Transcribe the listing below in its entirety, exactly.

Dataset content
────────────────────

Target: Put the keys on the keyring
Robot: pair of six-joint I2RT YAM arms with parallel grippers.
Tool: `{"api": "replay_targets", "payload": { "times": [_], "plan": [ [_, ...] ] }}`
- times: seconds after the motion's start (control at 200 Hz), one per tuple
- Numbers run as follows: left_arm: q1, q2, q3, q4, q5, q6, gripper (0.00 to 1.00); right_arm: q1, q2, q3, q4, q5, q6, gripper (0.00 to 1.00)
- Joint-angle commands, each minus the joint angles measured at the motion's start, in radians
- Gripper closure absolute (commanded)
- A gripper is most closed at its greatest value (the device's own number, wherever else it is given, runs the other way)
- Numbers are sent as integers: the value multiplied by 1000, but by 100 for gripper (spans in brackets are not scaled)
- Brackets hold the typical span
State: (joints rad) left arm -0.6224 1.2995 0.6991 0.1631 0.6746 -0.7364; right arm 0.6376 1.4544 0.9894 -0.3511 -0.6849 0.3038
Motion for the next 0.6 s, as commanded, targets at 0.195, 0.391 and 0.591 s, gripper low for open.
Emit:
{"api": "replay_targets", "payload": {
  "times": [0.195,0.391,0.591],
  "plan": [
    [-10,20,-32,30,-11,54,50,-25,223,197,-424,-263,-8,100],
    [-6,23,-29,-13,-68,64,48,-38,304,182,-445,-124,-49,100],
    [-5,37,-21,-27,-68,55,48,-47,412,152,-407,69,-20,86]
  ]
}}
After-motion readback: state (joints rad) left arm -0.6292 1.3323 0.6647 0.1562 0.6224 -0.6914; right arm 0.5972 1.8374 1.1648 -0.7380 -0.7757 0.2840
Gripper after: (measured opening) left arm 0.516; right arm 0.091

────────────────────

Response to this task
Target: Put the keys on the keyring
Robot: pair of six-joint I2RT YAM arms with parallel grippers.
Tool: `{"api": "replay_targets", "payload": { "times": [_], "plan": [ [_, ...] ] }}`
- times: seconds after the motion's start (control at 200 Hz), one per tuple
- Numbers run as follows: left_arm: q1, q2, q3, q4, q5, q6, gripper (0.00 to 1.00); right_arm: q1, q2, q3, q4, q5, q6, gripper (0.00 to 1.00)
- Joint-angle commands, each minus the joint angles measured at the motion's start, in radians
- Gripper closure absolute (commanded)
- A gripper is most closed at its greatest value (the device's own number, wherever else it is given, runs the other way)
- Numbers are sent as integers: the value multiplied by 1000, but by 100 for gripper (spans in brackets are not scaled)
- Brackets hold the typical span
State: (joints rad) left arm -0.6224 1.2995 0.6991 0.1631 0.6746 -0.7364; right arm 0.6376 1.4544 0.9894 -0.3511 -0.6849 0.3038
Motion for the next 0.6 s, as commanded, targets at 0.195, 0.391 and 0.591 s, gripper low for open.
Emit:
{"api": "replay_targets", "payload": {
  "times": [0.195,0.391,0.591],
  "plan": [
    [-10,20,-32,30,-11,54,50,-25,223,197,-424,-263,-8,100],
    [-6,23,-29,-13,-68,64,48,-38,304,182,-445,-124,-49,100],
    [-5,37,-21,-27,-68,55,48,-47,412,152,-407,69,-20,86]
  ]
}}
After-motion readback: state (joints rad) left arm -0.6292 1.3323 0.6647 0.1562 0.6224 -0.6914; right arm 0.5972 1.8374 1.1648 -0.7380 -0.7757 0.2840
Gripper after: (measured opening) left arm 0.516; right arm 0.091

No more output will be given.